### What to produce
Among the lines below, some may hold the word "Outline"; state how many do, giving only the number.

(Source records)
##############################

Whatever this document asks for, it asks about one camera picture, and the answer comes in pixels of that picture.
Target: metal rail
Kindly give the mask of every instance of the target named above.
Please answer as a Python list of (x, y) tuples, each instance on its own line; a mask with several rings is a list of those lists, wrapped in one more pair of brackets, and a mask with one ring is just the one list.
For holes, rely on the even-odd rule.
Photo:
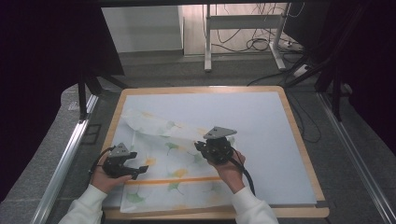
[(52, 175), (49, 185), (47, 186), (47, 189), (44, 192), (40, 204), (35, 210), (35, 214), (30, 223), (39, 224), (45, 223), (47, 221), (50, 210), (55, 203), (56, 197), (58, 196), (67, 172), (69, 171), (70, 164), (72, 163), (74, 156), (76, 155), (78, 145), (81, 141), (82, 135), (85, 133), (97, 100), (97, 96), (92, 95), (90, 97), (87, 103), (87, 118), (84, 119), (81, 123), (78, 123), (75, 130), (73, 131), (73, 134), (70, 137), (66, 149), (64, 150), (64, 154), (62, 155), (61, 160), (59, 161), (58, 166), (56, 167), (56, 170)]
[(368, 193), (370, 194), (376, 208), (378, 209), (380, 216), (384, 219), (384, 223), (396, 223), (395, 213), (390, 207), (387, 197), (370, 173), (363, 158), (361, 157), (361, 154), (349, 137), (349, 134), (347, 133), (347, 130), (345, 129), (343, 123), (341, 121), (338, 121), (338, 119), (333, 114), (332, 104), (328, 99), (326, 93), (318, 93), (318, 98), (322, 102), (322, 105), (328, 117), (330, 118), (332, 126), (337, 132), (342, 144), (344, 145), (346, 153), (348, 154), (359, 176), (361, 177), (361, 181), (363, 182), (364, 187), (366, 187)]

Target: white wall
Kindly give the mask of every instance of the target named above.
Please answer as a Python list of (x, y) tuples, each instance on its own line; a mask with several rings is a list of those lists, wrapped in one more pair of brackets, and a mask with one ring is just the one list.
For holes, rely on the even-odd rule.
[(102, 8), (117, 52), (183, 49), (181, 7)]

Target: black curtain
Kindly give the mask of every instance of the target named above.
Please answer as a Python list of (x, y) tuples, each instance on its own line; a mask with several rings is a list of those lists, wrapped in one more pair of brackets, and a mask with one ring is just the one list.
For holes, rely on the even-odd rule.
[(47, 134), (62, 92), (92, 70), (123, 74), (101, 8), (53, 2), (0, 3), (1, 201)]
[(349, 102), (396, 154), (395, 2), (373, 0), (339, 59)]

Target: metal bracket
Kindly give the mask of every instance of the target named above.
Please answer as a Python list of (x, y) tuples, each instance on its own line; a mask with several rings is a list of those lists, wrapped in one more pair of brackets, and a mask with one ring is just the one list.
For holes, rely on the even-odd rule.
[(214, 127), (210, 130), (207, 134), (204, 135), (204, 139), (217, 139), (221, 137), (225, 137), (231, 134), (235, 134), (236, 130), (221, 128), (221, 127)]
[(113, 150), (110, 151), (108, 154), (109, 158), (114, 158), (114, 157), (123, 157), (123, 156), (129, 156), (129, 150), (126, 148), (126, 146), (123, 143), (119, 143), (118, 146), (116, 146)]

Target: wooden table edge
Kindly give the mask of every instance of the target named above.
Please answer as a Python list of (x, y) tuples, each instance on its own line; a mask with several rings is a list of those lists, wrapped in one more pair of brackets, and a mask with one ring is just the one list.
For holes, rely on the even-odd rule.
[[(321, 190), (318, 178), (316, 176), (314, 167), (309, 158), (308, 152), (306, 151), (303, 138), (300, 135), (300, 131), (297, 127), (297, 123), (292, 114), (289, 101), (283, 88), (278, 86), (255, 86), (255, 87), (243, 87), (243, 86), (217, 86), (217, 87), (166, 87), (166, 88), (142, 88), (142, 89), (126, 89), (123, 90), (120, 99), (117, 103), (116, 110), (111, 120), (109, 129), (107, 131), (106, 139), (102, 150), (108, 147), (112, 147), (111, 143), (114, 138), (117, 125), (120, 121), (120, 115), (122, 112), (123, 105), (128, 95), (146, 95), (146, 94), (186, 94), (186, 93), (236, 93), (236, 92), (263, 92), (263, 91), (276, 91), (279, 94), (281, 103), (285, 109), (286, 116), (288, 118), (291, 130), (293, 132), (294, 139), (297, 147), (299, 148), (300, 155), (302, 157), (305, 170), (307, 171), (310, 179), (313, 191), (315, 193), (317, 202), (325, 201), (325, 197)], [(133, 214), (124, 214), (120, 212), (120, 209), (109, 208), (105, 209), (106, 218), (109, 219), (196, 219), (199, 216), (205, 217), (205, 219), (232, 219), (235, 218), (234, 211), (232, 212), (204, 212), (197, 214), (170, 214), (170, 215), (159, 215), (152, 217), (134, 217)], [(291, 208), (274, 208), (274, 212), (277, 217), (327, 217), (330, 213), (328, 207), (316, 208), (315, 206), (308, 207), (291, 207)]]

##############################

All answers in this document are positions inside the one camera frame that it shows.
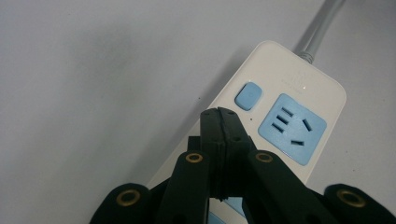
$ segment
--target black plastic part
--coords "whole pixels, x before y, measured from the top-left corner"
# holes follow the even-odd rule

##############################

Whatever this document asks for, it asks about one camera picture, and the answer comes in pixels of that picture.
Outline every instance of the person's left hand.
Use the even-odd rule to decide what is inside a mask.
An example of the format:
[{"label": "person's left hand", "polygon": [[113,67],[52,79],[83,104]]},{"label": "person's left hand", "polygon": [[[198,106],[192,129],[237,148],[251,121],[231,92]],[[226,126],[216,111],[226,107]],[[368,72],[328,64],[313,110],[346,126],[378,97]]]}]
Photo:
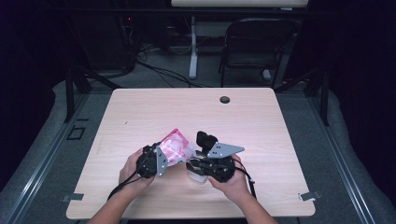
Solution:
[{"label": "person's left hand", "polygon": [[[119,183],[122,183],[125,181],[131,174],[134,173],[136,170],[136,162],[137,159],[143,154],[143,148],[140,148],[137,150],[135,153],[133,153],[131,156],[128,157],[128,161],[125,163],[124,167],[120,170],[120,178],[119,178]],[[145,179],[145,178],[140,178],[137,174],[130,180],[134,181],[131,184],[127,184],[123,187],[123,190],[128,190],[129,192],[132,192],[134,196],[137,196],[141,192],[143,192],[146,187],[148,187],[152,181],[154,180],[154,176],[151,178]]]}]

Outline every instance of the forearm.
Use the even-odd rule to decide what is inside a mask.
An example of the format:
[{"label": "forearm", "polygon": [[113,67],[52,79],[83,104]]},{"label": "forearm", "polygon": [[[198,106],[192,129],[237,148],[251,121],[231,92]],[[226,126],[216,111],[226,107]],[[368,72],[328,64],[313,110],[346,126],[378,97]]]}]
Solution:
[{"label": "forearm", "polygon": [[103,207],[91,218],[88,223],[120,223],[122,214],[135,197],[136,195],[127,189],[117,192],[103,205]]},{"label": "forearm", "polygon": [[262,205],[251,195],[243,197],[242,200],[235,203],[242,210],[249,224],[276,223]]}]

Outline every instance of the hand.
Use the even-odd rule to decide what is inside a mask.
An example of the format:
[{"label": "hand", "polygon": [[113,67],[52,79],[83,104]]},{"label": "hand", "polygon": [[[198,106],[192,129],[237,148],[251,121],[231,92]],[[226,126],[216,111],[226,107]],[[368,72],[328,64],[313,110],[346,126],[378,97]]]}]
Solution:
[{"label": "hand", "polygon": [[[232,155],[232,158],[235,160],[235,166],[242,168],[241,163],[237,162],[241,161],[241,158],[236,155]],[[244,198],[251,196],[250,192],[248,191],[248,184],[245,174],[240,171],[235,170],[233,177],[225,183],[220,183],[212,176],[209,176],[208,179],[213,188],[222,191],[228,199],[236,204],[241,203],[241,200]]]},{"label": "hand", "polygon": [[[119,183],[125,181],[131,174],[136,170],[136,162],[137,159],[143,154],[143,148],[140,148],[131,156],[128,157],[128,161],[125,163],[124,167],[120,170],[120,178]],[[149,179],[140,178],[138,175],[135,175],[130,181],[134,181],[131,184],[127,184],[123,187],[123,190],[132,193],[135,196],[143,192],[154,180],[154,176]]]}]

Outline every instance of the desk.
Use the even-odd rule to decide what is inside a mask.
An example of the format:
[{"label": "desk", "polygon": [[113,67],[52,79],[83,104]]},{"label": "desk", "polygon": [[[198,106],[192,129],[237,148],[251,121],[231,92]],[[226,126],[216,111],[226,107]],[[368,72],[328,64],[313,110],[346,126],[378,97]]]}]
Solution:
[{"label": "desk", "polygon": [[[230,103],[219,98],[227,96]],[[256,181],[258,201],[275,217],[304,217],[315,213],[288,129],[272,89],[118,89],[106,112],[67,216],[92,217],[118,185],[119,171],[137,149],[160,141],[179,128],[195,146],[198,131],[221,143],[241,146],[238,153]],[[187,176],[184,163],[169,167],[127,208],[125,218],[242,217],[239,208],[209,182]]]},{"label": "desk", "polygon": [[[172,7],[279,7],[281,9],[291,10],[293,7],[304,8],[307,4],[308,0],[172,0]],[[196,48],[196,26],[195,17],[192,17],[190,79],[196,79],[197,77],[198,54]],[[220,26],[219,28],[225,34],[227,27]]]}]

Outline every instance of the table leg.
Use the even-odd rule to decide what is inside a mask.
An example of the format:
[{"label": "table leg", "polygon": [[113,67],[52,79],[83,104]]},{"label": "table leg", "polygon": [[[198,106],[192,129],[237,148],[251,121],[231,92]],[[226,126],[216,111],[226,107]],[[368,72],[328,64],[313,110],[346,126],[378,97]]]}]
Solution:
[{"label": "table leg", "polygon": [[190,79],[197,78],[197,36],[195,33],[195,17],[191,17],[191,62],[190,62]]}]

##############################

### Exercise answer
5